Jour 4 : Gdansk – 0 km

Une merveille. Nous fûmes bien inspirés de nous arrêter deux nuits à Gdansk. Ce fut une étape de rêve pour une journée sans voiture.

Alors que, sous un ciel gris, le tramway descendait de la colline vers le centre nous étions loin de nous douter du plaisir qui nous attendait. Après avoir franchi la bien nommée Porte Haute puis la Porte Dorée, nous fûmes aussitôt sous le charme de la longue et gracieuse rue Dluga, dont les façades de style flamand rivalisent de beauté et de couleur pour attirer l’œil des passants.

 


 

Nous remontâmes lentement la rue jusqu’au majestueux hôtel de ville, avant de poursuivre sur la Voie Royale jusqu’à la Porte Verte, qui débouche sur les quais. A peine remis de nos émotions, nous fûmes de nouveau saisis par la beauté des quais, des hautes maisons le dominant et de sa vieille grue médiévale en bois reconstruite au quinzième siècle, époque où les lourds bateaux de marchandise remontaient encore de la mer jusqu’au centre. En face, les anciens stocks en ruine, d’où émerge un unique bâtiment inquiétant, rajoutaient encore un peu de mystère et de magie au lieu.

Nous quittâmes le quai pour remonter la belle mais trop touristique rue Mariacka jusqu’à l’imposante église Sainte-Marie, dont nous montâmes patiemment les escaliers vertigineux pour gagner le sommet de la tour, depuis lequel on dominait toute la ville, appréciant encore un peu plus les atours de la Perle de la Baltique. Nous aperçûmes aussi pour la première fois la mer et devant elle les fameux chantiers navals, d’où est partie la vague nommée « Solidarnosc » emportant avec elle tout le système soviétique.

 


 

Redescendus sur les pavés, ce fut le début d’une longue marche.  Nous commençâmes par le vieux marché couvert faisant face à l’église Saint-Nicolas, datant du XIIe siècle – seule église ayant été complètement épargnée par les bombardements de la Seconde Guerre mondiale. Car, et c’est là le miracle de Gdansk, la ville a été détruite à 90% par les bombardements. Mais les habitants, qui refusèrent de voir leur cité morte, s’évertuèrent pendant vingt ans à la rebâtir à l’identique, ou presque.
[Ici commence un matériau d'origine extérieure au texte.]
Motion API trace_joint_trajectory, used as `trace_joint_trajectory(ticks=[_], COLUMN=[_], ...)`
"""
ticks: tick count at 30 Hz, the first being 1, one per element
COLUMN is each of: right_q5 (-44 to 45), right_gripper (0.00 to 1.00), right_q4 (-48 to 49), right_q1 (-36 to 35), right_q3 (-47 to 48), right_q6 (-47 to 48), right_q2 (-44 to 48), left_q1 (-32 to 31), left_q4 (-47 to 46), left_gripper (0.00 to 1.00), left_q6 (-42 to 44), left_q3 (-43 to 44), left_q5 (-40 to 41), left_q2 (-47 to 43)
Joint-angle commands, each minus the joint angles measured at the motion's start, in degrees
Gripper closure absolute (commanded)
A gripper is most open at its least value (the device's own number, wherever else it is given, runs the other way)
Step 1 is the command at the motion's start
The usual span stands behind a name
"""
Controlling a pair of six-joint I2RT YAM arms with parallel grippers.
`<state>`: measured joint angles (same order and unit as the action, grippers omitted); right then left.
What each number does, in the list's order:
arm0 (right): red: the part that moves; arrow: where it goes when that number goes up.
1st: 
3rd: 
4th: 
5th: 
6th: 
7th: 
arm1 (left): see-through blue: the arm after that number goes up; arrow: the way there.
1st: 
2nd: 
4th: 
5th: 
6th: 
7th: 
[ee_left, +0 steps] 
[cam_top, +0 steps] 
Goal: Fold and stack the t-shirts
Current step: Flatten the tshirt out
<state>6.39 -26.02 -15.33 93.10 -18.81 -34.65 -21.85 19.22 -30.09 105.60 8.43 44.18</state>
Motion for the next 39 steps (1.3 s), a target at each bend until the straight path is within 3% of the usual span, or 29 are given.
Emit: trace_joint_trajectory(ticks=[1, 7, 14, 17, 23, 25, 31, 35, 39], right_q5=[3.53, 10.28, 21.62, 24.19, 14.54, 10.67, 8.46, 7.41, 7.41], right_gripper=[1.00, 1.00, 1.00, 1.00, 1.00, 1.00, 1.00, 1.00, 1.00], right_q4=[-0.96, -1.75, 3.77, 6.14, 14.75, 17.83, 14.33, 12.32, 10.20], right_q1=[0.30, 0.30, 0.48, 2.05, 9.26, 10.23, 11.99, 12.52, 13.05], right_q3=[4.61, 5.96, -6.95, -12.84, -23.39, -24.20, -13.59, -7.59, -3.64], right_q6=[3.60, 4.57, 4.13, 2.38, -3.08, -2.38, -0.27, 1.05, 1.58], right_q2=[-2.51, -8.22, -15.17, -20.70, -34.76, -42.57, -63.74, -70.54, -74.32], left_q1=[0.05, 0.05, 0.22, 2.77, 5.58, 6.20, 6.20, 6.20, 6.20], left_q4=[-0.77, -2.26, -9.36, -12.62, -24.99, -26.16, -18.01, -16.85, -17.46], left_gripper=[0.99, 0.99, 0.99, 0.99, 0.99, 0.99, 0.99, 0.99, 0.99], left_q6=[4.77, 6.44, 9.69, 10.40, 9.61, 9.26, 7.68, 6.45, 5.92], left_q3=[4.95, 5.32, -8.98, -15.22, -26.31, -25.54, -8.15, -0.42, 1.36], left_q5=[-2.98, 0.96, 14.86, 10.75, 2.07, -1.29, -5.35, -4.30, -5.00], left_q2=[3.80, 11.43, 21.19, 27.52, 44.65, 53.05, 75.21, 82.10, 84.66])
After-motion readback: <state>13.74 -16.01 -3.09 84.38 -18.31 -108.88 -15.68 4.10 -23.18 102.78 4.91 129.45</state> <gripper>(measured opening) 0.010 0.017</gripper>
Et bien que je sois plutôt réticent aux reconstructions « à l’identique », il faut avouer que le résultat est saisissant et qu’il eût été dommage qu’une telle richesse fût perdue.

Nous passâmes ensuite devant le Grand Moulin, fondé en 1350, qui pouvait moudre, grâce à ses dix-huit roues hydrauliques, près de 200 tonnes de céréales par jour. On arriva enfin au Monument aux ouvriers du chantier naval tombés en 1970, qui fut édifié au temps du « communisme » sous la pression du syndicat Solidarnosc, que le régime en place fut obligé de reconnaître avant qu’il ne causât sa perte. L’entrée des chantiers est maintenant un lieu de mémoire et de pèlerinage : morceaux de murs où Lech Walesa haranguait la foule, blindés d’époque, gerbes de fleurs et messages de paix sont exhibés sous les fenêtres des locaux du syndicat.

Nous poussâmes un peu plus loin encore pour sentir un peu l’atmosphère des chantiers où une partie de l’histoire moderne de l’Europe s’est jouée. L’arsenal fait aujourd’hui grise mine. Celui qui a terrassé hier le communisme n’a guère les faveurs du capitalisme, ingrat, qui le trouve trop peu rentable. Les révolutions ne profiteraient-elles jamais à leurs héros ?

Le quartier a gardé malgré tout de sa force et de son aura, et notre courte traversée me marqua profondément.

Le soir, après être repassés à l'hôtel nous reposer devant un ennuyeux France-Nigeria, nous repartîmes en ville, où nous dégustâmes un savoureux repas sur les quais au restaurant Tawerna Dominikanska.

Rassasiés et enivrés par un très bon vin argentin, nous fîmes un petit tour dans la ville, afin de la « goûter » une dernière fois. Un pur bonheur. Nuit et jour, Gdansk enchante et séduit. Dans le taxi qui nous ramenait à notre pension, je sentais tout l’attrait que la ville exerçait sur moi et monter une irrésistible envie de revenir dès que je pourrais.